No universo virtual às vezes nos confundimos com a virtualidade do universo. Obviamente uma coisa não significa a outra, posto que no mundo virtual não estamos necessariamente “desplugados” da realidade; uma realidade que não é universal, mas sim apenas uma particularidade do todo. Já na virtualidade do universo, essa virtualidade existe apenas como possibilidade, uma faculdade realizável. Dessa forma, somos instados a pensar a virtualidade e a realidade sob o prisma dialético e co-existente de duas esferas que se co-constituem, principalmente em termos de compressão tempo-espaço.

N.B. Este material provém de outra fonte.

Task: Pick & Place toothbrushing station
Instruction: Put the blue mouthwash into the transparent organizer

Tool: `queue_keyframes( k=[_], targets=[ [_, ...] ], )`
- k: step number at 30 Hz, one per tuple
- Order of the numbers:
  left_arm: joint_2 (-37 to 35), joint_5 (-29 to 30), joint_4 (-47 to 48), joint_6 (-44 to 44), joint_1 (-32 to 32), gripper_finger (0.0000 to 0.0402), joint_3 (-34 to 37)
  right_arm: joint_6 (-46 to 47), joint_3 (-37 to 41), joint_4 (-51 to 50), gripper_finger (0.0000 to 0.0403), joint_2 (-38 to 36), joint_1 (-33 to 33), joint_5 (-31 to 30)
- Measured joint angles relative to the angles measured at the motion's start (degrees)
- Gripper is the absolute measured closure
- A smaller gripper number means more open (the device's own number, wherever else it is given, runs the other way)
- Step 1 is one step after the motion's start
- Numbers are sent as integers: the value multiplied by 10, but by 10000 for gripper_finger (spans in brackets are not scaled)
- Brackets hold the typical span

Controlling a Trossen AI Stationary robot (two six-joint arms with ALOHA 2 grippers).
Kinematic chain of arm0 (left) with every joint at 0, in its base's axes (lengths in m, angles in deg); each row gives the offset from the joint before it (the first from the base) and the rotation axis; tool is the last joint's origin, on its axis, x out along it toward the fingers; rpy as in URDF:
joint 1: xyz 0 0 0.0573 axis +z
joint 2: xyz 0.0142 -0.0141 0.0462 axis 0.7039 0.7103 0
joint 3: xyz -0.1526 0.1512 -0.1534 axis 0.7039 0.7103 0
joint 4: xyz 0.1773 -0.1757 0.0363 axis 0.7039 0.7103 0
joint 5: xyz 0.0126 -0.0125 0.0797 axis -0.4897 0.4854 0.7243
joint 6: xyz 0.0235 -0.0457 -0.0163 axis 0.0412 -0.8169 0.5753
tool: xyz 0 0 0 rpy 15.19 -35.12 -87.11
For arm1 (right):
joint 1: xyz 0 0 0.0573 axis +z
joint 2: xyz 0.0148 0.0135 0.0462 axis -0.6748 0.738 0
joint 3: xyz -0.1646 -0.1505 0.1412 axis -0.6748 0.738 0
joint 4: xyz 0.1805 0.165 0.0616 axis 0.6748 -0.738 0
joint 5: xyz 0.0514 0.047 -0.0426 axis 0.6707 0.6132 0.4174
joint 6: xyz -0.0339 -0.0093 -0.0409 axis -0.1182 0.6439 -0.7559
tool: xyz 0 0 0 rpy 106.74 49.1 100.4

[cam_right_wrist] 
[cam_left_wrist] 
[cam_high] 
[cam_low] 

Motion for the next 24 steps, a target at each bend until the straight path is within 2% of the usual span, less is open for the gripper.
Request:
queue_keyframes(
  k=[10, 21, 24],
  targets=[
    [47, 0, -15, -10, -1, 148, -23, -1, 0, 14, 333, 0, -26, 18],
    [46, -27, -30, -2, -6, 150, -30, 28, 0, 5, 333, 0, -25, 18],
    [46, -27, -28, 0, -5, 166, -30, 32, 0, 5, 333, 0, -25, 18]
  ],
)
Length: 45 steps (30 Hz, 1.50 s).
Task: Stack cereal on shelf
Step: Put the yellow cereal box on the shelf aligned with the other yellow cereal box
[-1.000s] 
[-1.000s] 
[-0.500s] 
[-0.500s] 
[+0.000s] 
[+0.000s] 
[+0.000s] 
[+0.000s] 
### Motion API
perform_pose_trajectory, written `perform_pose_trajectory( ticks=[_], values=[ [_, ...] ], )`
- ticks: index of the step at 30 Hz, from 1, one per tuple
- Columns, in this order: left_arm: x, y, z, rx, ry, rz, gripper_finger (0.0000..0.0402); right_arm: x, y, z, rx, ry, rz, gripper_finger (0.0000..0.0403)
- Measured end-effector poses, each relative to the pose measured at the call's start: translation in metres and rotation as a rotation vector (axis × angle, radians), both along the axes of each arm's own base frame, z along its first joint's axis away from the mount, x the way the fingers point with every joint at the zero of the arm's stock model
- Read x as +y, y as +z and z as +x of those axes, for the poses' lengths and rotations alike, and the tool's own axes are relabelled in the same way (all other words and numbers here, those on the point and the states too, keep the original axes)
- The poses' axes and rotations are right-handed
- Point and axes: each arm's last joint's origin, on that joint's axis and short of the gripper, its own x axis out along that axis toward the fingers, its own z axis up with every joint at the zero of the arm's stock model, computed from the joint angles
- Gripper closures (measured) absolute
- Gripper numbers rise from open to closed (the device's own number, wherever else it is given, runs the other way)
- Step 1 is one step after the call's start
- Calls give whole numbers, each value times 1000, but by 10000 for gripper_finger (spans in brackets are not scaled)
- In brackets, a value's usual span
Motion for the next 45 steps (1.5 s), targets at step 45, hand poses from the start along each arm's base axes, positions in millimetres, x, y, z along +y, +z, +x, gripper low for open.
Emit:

A compressão tempo-espaço fez com que exercitássemos a capacidade de reorientar aquilo que entendemos como o tempo - majoritariamente percebido como o cronológico, a mudança - e o espaço, uma categoria extremamente fértil de análises epistemológicas e suscetível de amplas discussões na contemporaneidade. Mas, o que tem ocorrido é um entendimento do espaço como o reino da fixidez, da não dialética, do ser hermético (MASSEY, 2008).
Para então superar uma dicotomia tempo/espaço para uma coação tempo-espaço, no sentido de que ambas as dimensões co-agem uma com a outra (PORTO-GONÇALVES, 2006) é relevante entender que o espaço é inter-relacional, múltiplo e esfera do devir. Tal conceito-chave na Geografia, mas também na Física, tem sido negligenciado no âmbito das ciências humanas e sociais cujas visões tem sido escotomizadas pelo discurso da globalização que luta para diluir as geografias, as marcas que as mais diversas sociedades deixam no espaço (PORTO-GONÇALVES, 2006), para se apropriar do poder no âmbito das próprias relações de poder que definem limites, disputas econômicas e debates epistemológicos, principalmente os que se centram na oposição natureza-cultura.
As relações sociais existentes hoje na contemporaneidade tem nos revelado um dilema que tem imposto barreiras a superação da maior das dicotomias: natureza-cultura. A natureza, no contexto das relações sociais ocidentais/modernas foi entendida e “construída” (ESCOBAR, 2005) ideologicamente como uma entidade, esfera ou ainda, dimensão separada da cultura, e tudo aquilo que é cultivado e desenvolvido pelo homem. Este modo de pensar a natureza (e o espaço, logo, por dedução, a Geografia) é uma herança filosófica oriunda da modernidade, esta última apreendida como um movimento humano paroquial que “dizem ter como berço” a Europa (DUSSEL, 2005). E porque o “núcleo gerador” foi o continente europeu, os outros continentes acabaram por carregar uma imagem primitiva, atrasada e inferior. Se isso aconteceu com todos os povos do mundo não-europeus, num cenário pós-1492, a natureza, na outra ponta, foi raciocinada como o domínio selvagem e a esfera irracional.
Todo este contexto tem buscado congelar a sociedade dentro desse paradigma moderno/ocidental/urbano produtor de dicotomias e impedindo o real exercício da democracia no mundo, logo impedido a universalização da cidadania civil e política como um todo. Os desafios do nosso século dizem respeito a todas estas questões e seus desdobramentos suscitados nessas linhas introdutórias.
REFERÊNCIAS
DUSSEL, Enrique. Europa, modernidade e eurocentrismo. In: LANDER, Edgardo (Org.). A Colonialidade do saber: eurocentrismo e ciências sociais. Trad. Júlio César C. B. SILVA. Buenos Aires: CLACSO: 2005. pp.55-70.
ESCOBAR, Arturo. O lugar da natureza e a natureza do lugar: globalização ou pós-desenvolvimento?. In: LANDER, Edgardo (Org.). A Colonialidade do saber: eurocentrismo e ciências sociais. Trad. Júlio César C. B. SILVA. Buenos Aires: CLACSO: 2005b. pp.133-168.
MASSEY, Doreen. FILOSOFIA E POLÍTICA DA ESPACIALIDADE: ALGUMAS CONSIDERAÇÕES. Trad. Rogério HAESBAERT. GEOgraphia - Ano 6. Nº 12. 2004. pp.7-23.